Subject to some of the worst humanity has to offer, these were dogs that were caged or chained alone in the woods, tortured, and forced to fight, the torn-apart losers of the battles callously dumped in mass graves, the females tethered to rape tables. And yet, thanks to public outcry and an unprecedented ruling by the judge overseeing the Vick case, nearly $1 million was put aside for the rescue and rehabilitation of these dogs. With the help of a great many caring individuals and organizations who were unwilling to see them put down after having suffered only abuse at the hands of humans, these former dog-ring fighters have now been adopted into homes with other dogs, and are volunteering in elder-care facilities and schools to help children learn to read.
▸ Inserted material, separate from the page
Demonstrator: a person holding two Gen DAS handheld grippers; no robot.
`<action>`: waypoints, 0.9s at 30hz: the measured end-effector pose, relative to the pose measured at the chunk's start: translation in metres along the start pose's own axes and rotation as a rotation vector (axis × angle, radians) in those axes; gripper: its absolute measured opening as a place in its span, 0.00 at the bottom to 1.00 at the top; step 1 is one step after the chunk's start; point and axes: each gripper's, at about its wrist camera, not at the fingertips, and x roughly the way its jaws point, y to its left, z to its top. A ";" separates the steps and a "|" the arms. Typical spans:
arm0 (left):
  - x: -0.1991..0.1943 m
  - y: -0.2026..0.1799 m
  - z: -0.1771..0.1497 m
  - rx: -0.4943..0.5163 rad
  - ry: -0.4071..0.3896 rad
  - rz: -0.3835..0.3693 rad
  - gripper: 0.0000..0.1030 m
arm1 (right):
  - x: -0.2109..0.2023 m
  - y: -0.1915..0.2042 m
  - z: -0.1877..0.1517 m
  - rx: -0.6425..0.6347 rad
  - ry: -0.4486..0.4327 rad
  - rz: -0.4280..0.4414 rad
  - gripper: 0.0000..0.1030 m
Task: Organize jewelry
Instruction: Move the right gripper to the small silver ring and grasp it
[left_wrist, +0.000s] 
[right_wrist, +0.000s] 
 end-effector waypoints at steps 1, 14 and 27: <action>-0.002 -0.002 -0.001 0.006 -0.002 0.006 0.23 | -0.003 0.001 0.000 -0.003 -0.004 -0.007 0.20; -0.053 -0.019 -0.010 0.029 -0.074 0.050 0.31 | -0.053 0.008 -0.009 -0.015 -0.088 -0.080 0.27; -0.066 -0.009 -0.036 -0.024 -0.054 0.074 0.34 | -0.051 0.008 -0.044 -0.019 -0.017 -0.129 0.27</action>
Hector, one of the Bad Newz victims, bears deep scars on his chest. He was adopted by Roo Yori, best known as the guardian of Wallace the Pit Bill, a national flying-disc champ (see the Summer 2010 issue of Modern Dog for photos of Wallace and his high-flying Frisbee grabs). Hector is now ensconced in the Yori household, where he happily shares a home with Yori, his wife, Clara, and Wallace, as well as a Rat Terrier named Scooby, Angus, a black Lab mix, and Mindy Lou, a toy Australian Shepherd. What better testament to the forgiving nature of these animals? As Jim Gorant, author of The Lost Dogs: Michael Vick’s Dogs and Their Tale of Rescue and Redemption (Gotham, 2010) has noted, “Generalizations and preconceptions are as unhelpful and counterproductive for Pit Bulls as they are for people.”
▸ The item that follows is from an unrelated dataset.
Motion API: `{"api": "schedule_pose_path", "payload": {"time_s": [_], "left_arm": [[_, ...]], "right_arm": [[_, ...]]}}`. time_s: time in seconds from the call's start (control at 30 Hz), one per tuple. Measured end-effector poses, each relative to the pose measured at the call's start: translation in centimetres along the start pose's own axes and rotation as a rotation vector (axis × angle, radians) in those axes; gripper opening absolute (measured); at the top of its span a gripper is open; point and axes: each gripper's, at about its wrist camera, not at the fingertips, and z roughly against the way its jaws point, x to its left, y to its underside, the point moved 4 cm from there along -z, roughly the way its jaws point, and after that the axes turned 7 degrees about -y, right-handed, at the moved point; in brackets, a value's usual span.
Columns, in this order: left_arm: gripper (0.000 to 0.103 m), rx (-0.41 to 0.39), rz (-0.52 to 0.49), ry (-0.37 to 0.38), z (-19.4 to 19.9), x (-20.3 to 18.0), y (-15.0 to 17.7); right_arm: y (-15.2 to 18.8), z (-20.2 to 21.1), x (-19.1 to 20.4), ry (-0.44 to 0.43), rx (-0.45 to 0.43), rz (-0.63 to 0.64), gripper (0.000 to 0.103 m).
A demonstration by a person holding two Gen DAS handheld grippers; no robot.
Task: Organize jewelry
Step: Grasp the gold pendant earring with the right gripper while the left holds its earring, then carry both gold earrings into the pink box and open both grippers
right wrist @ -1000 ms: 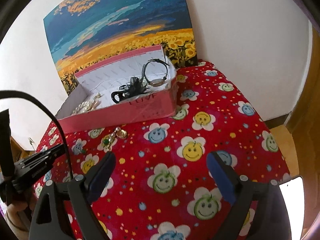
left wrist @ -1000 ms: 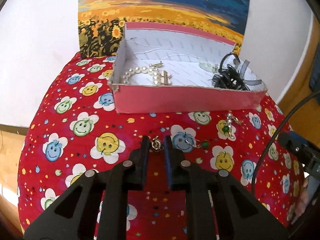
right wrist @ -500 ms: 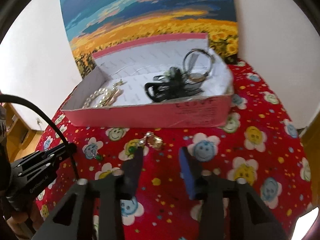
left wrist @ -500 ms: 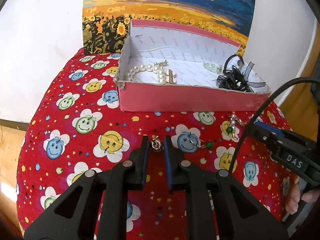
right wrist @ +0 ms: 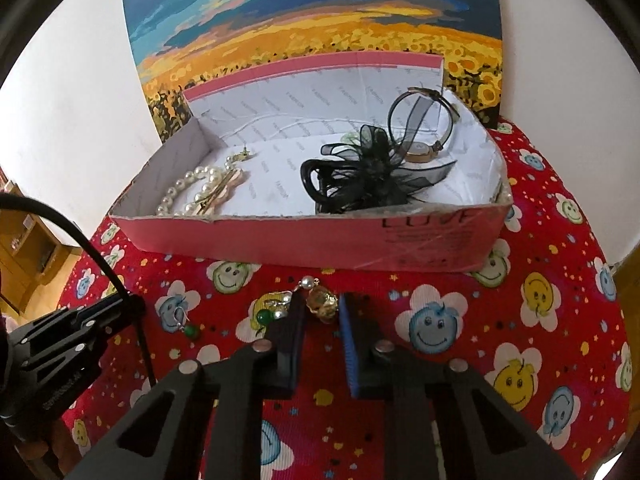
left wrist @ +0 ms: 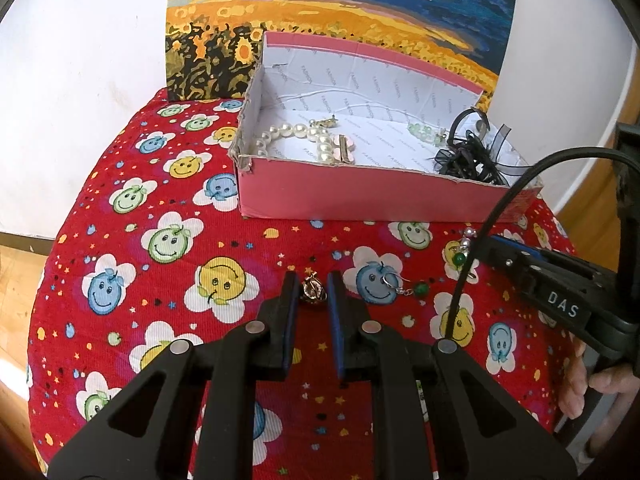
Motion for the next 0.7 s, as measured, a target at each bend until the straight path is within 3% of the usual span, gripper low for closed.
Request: {"api": "schedule_pose_path", "payload": {"time_s": [0.43, 0.7], "left_arm": [[0.013, -0.058, -0.007, 0.019, 2.6, 0.0, -0.4], [0.013, -0.116, -0.017, 0.01, 4.7, 0.4, -3.0]], "right_arm": [[1.1, 6.6, -0.6, -0.067, -0.115, -0.057, 0.018], [0.8, 10.2, -0.9, -0.076, -0.186, -0.057, 0.018]]}}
There is much work to do, though, to change public opinion. Many, many dogs falling into the Pit Bull camp, lumped together under this one inaccurate label, are crowding shelters, their numbers vast, the available homes few. Moved by the plight of these dogs, Brooklyn-based photographer Bethany Obrecht turned her lens to some of these animals, who hopefully faced her camera.
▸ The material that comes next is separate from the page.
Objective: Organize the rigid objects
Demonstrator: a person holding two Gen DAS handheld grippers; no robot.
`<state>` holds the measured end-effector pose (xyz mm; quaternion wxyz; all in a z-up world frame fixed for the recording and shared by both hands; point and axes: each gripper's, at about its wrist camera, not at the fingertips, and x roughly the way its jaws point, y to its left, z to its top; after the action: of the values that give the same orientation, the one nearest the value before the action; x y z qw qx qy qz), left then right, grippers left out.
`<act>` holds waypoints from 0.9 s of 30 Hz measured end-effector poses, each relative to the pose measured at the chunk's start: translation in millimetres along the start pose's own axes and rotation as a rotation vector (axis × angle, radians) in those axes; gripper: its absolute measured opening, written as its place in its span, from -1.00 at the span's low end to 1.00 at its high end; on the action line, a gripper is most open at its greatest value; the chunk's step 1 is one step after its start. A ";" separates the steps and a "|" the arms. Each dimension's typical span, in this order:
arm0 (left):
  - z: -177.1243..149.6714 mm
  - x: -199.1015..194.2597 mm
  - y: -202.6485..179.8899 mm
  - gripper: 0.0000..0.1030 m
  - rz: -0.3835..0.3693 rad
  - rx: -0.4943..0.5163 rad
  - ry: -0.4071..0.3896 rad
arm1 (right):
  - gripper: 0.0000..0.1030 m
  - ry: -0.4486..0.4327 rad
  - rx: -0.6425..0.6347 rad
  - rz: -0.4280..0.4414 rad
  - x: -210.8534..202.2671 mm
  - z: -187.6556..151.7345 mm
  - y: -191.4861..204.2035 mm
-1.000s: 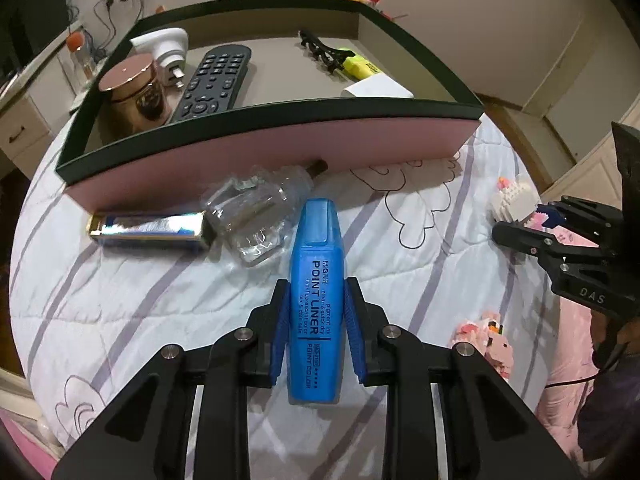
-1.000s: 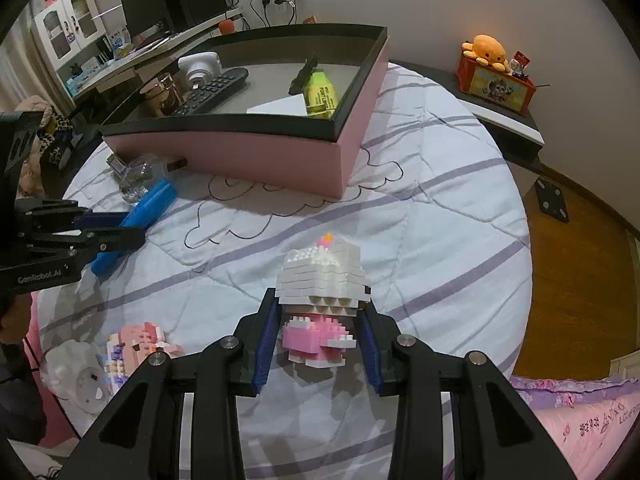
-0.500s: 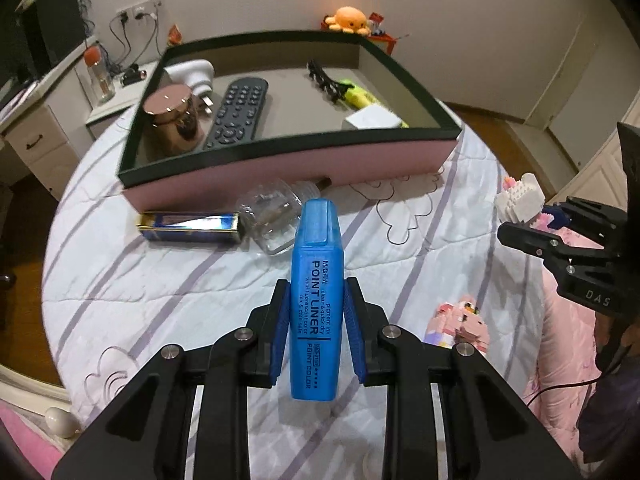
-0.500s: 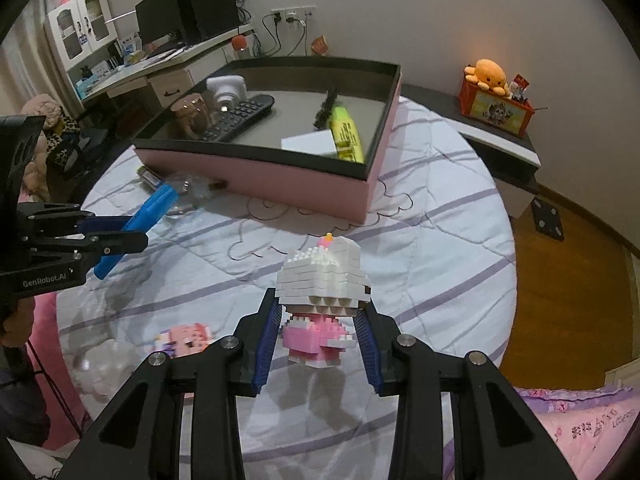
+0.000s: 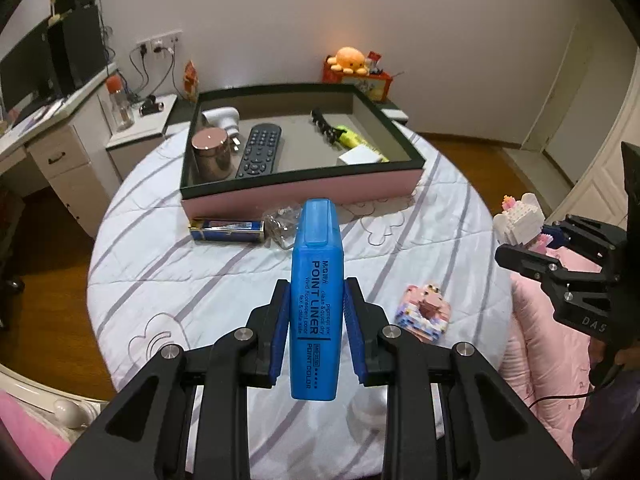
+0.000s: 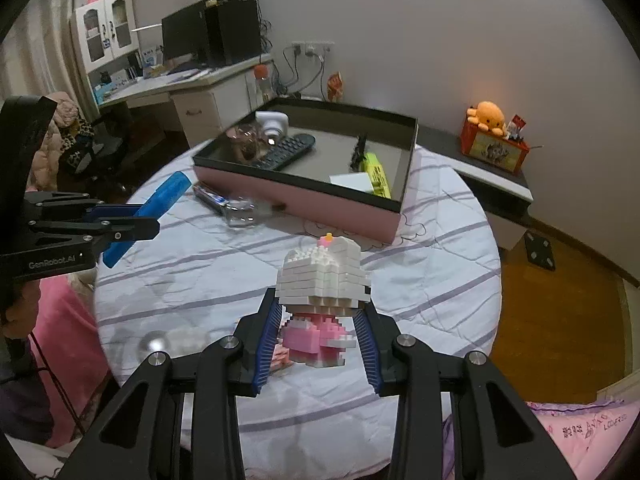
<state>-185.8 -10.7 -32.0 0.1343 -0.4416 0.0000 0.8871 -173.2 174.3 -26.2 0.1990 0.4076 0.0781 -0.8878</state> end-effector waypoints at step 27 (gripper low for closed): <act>0.9 -20.6 9.7 -0.49 0.010 -0.063 -0.048 | -0.26 -0.133 0.044 0.029 -34.5 3.2 11.0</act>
<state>-177.0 -24.9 -16.4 0.1160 -0.4242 -0.0292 0.8976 -150.5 173.2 2.3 0.2078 0.3529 0.0392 -0.9115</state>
Sadly, most of the dogs Obrecht photographed didn’t make it, victims of an overburdened shelter system and an uninformed public. We’re hoping we can change that with a positive public relations campaign taking aim at their misrepresentation and drawing attention to the plight of legion Pit Bull-type dogs in desperate need of a home. Adopt a sweet, goofy, grinning Pit Bull today. We’re willing to bet you won’t regret it.

By Rose Frosek - Modern Dog Magazine

A word against Pit bulls

By The Journal Staff at Lynn Massachusetts Newspaper

Now that yet another resident of the this city has been mauled by a pit bull, I wonder, what purpose exactly do pit bull terriers serve for the owners?

More importantly, what service do they serve for us, the residents of his city?

The answer in both cases is nothing.

Pit bulls by their nature are ferocious animals.

They are attack dogs – and they often attack.

They love violence and mayhem.

They enjoy mauling people they do not know.

They are strong, so strong, that when attacking police, the police tend to shoot first and ask questions later.

They do no-one any good and wherever they live, there is the potential for disaster.

Such was the case last week when a pit bull tried to maul a 76 year old Eastern Avenue resident.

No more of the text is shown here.